I know I shouldn't be dwelling on the past, but I can't seem to help myself. Tomorrow's the 9th anniversary of our "big" wedding. And, that's what this pic is from. We both look really happy here. In looking for this pic, I looked at a bunch more that I shouldn't have. It makes me so sad to think of those times. Instead of being able to remember the happy times, it just reminds me of what I no longer have. How do I just forget these days? How do I get through my birthday, his birthday, Thanksgiving and Christmas w/out sadness? I just don't know.

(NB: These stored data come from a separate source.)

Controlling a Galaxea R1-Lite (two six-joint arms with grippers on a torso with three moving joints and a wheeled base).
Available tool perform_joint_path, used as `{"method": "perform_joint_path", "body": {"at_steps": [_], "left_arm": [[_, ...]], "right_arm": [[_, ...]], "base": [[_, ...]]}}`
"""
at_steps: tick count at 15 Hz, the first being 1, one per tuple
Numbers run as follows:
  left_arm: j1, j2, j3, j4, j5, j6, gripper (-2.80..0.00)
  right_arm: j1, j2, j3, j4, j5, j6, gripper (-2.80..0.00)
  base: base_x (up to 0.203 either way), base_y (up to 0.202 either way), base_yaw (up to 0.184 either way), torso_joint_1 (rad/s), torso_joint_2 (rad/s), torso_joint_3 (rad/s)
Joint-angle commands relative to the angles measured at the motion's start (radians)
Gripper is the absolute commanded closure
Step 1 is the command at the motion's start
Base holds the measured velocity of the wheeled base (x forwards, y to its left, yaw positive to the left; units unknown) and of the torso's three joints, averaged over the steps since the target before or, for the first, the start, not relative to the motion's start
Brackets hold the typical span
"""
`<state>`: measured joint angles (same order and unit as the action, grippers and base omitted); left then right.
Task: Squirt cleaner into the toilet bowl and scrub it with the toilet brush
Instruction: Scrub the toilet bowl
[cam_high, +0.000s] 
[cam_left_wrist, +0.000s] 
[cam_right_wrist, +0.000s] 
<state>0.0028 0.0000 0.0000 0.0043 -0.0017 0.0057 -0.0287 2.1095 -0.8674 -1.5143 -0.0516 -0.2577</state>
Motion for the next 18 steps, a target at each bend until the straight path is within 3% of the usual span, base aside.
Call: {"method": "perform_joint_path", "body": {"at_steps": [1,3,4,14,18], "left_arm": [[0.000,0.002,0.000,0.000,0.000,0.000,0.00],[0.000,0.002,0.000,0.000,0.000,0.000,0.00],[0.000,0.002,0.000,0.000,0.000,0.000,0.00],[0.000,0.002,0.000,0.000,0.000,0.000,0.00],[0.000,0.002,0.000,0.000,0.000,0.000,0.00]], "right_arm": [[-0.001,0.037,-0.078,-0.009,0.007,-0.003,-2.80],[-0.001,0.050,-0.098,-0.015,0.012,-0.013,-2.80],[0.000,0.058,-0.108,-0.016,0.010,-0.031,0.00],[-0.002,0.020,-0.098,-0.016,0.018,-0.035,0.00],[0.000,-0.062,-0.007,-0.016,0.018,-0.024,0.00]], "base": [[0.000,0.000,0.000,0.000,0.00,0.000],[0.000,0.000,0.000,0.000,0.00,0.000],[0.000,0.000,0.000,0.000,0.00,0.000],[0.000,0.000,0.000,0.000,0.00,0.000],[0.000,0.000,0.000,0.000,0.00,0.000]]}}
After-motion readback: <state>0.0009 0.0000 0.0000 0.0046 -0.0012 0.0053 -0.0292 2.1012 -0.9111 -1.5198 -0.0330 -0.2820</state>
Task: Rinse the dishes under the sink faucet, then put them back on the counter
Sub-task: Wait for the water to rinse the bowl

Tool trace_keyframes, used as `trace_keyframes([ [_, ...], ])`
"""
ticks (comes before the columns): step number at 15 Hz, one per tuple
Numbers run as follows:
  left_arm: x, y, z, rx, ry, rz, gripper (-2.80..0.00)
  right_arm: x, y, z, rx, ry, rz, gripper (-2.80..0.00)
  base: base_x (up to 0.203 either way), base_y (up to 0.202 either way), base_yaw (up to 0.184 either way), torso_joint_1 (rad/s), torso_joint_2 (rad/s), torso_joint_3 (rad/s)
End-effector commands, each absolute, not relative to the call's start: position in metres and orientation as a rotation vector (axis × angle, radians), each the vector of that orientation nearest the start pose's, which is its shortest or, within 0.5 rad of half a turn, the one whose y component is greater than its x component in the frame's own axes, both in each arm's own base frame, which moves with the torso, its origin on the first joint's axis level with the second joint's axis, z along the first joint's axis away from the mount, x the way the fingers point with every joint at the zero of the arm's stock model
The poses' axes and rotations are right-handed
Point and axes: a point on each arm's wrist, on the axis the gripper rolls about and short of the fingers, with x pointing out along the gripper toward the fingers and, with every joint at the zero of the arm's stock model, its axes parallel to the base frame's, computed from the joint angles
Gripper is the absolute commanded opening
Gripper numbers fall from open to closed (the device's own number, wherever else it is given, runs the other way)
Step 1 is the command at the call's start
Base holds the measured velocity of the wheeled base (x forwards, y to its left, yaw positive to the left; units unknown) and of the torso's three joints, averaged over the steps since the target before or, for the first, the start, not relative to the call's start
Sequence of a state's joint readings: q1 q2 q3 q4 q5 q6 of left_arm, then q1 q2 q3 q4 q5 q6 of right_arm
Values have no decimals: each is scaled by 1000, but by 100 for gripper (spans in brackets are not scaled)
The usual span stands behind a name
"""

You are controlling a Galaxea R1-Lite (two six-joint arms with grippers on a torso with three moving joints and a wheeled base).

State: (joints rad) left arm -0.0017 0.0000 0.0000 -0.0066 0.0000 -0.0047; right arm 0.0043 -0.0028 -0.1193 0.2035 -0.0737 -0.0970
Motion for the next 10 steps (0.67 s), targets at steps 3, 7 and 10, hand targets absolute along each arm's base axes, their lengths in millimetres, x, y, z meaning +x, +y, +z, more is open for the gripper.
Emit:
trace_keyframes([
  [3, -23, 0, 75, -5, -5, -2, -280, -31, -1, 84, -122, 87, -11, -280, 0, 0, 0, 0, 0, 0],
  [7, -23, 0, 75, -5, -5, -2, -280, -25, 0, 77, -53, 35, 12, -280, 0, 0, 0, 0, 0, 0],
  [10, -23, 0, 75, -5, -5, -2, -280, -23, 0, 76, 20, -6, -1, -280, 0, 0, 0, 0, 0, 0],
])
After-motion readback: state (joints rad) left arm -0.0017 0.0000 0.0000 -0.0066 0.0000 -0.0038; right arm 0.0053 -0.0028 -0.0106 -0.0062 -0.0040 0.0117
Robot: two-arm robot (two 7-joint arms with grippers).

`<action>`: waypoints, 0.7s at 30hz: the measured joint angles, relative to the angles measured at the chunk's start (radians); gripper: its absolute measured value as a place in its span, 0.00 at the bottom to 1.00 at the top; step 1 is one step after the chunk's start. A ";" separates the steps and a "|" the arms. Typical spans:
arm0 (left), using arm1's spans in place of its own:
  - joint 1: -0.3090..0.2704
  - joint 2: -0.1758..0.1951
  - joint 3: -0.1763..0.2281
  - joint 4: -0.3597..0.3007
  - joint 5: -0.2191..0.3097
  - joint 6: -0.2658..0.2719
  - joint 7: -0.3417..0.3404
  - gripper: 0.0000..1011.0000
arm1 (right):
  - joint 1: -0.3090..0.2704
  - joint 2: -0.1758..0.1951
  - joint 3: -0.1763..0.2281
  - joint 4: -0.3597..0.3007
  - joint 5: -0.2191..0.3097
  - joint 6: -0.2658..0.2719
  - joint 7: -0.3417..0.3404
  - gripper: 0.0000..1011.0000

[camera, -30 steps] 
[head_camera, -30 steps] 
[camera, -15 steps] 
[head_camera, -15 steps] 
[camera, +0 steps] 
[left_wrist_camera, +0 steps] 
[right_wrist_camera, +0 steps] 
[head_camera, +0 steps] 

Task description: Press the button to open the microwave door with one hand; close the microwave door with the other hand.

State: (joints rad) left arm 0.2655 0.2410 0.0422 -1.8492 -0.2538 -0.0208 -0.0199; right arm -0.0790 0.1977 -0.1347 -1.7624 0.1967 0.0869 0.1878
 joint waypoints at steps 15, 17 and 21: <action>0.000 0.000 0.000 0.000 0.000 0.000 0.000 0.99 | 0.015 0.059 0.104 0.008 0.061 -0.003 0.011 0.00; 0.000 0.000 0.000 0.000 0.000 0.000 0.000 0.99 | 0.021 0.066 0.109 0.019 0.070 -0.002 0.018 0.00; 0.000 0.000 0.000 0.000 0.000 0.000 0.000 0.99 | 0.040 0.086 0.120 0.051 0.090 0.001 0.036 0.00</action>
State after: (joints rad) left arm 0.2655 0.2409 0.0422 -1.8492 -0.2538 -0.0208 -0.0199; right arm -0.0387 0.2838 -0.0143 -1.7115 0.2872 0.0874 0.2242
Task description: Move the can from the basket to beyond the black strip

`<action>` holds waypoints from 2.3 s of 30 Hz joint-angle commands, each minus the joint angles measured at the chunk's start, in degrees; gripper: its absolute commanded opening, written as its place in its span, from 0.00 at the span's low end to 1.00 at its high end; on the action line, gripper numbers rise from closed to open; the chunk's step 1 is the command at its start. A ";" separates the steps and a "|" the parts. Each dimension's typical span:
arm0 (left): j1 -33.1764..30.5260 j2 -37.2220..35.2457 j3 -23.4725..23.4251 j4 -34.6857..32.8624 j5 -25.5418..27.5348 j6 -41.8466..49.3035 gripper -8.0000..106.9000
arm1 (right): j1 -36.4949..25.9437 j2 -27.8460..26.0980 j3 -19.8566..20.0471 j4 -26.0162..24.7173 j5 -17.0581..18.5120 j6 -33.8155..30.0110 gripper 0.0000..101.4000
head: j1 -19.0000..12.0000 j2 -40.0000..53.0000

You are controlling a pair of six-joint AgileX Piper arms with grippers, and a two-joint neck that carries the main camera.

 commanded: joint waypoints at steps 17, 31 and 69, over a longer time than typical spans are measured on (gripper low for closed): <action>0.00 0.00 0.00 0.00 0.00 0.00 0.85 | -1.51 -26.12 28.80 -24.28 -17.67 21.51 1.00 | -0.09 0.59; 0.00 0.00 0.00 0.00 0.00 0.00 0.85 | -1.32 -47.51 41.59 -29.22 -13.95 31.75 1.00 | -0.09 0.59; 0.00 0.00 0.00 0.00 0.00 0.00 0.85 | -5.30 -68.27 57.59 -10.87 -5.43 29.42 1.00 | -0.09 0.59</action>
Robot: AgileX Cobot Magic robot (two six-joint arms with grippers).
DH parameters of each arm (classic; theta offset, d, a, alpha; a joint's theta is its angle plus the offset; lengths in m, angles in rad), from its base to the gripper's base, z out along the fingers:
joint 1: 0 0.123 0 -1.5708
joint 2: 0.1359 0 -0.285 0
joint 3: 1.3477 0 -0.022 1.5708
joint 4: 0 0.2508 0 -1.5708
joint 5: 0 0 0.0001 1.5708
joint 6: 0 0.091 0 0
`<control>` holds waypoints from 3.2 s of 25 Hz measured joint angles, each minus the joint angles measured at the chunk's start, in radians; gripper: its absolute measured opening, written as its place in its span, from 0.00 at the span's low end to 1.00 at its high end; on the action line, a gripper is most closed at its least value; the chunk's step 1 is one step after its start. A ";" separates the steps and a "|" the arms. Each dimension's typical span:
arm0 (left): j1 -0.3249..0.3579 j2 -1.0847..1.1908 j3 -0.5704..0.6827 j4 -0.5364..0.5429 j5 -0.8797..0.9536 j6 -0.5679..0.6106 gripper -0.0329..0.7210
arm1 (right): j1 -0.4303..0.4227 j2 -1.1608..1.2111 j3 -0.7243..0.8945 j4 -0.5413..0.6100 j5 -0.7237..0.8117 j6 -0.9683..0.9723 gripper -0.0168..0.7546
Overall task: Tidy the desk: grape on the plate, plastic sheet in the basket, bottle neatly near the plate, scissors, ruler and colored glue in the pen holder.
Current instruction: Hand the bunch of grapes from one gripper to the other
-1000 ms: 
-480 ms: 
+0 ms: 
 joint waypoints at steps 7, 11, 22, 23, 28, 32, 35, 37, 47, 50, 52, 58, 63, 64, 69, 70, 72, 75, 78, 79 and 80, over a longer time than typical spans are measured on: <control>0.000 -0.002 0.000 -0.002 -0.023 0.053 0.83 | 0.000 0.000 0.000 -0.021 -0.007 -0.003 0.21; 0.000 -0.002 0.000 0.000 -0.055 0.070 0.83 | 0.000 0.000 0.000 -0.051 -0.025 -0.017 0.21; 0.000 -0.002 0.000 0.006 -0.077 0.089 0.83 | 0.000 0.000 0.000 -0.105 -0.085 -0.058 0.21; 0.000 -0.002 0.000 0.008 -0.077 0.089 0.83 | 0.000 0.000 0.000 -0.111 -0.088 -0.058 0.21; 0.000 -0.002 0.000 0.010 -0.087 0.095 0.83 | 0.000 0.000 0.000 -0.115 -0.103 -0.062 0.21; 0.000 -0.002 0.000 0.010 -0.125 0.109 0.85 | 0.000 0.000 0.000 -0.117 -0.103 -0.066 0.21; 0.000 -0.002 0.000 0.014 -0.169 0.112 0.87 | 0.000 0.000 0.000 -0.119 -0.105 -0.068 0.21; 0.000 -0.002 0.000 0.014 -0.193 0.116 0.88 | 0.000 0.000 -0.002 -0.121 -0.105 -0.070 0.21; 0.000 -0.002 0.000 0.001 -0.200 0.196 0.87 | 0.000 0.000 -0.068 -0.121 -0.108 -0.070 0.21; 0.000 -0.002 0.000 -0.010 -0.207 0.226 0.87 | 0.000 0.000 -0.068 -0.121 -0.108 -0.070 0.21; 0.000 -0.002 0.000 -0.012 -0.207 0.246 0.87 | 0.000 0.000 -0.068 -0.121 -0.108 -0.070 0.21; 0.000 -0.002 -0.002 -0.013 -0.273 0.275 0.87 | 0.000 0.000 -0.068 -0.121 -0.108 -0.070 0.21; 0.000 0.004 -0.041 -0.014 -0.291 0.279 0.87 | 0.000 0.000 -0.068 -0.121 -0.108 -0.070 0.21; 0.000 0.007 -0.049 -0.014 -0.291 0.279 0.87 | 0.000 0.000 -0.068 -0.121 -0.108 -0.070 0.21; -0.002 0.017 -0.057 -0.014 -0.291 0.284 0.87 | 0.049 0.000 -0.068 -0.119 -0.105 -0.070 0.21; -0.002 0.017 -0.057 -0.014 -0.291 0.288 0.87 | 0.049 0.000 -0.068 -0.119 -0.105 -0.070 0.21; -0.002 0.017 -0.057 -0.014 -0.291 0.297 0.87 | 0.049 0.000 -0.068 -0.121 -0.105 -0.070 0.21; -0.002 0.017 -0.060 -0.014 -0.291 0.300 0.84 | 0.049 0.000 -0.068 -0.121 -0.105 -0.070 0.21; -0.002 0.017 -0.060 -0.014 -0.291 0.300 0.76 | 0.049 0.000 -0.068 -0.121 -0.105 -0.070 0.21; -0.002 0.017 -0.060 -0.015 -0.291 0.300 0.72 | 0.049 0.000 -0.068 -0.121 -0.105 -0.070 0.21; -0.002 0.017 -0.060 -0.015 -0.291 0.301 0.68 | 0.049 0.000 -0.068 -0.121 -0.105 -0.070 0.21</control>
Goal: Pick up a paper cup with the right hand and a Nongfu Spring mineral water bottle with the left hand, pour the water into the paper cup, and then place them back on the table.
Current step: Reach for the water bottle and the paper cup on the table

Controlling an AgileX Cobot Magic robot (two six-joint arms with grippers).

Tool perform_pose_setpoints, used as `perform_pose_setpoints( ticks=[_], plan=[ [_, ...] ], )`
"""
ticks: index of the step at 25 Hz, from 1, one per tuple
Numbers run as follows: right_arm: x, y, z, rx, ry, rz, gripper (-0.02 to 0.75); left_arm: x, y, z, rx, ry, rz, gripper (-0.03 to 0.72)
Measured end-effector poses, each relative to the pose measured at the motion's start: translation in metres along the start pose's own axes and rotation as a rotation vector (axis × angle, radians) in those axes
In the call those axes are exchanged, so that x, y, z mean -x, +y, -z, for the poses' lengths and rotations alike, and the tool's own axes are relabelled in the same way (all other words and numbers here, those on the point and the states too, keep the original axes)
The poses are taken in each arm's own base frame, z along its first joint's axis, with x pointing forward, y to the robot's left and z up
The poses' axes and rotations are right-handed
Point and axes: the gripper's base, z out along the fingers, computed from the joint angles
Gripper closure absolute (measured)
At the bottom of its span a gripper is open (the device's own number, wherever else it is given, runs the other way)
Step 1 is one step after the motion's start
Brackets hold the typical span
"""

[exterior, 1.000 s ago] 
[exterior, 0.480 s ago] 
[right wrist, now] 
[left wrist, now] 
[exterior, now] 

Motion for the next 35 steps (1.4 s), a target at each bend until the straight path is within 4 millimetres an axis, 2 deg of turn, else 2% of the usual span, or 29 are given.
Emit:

I applied to graduate yesterday which temporarily made me very happy. I can't believe I'm already half way through this semester, and then there's only next semester left. But then I found out I can't just ask them to put my maiden name on my diploma. I have to have legally changed my name in order to get the university to change it all prior to them ordering diplomas in February in order to not have my married name on my diploma. And, even if I get my name changed in say, a year, I can't go back to the university and ask them to re-print my diploma w/ my maiden name b/c they'll only print it w/ what my name was while I was a student. So that leaves me w/ only one choice if I want my maiden name on it; I have to change it now which opens up a whole new can of worms. I then have to change my name on a million things not to mention the mental and emotional impact of it. Yes, life could be worse; I do understand this. But, I sincerely hope it doesn't get worse for me.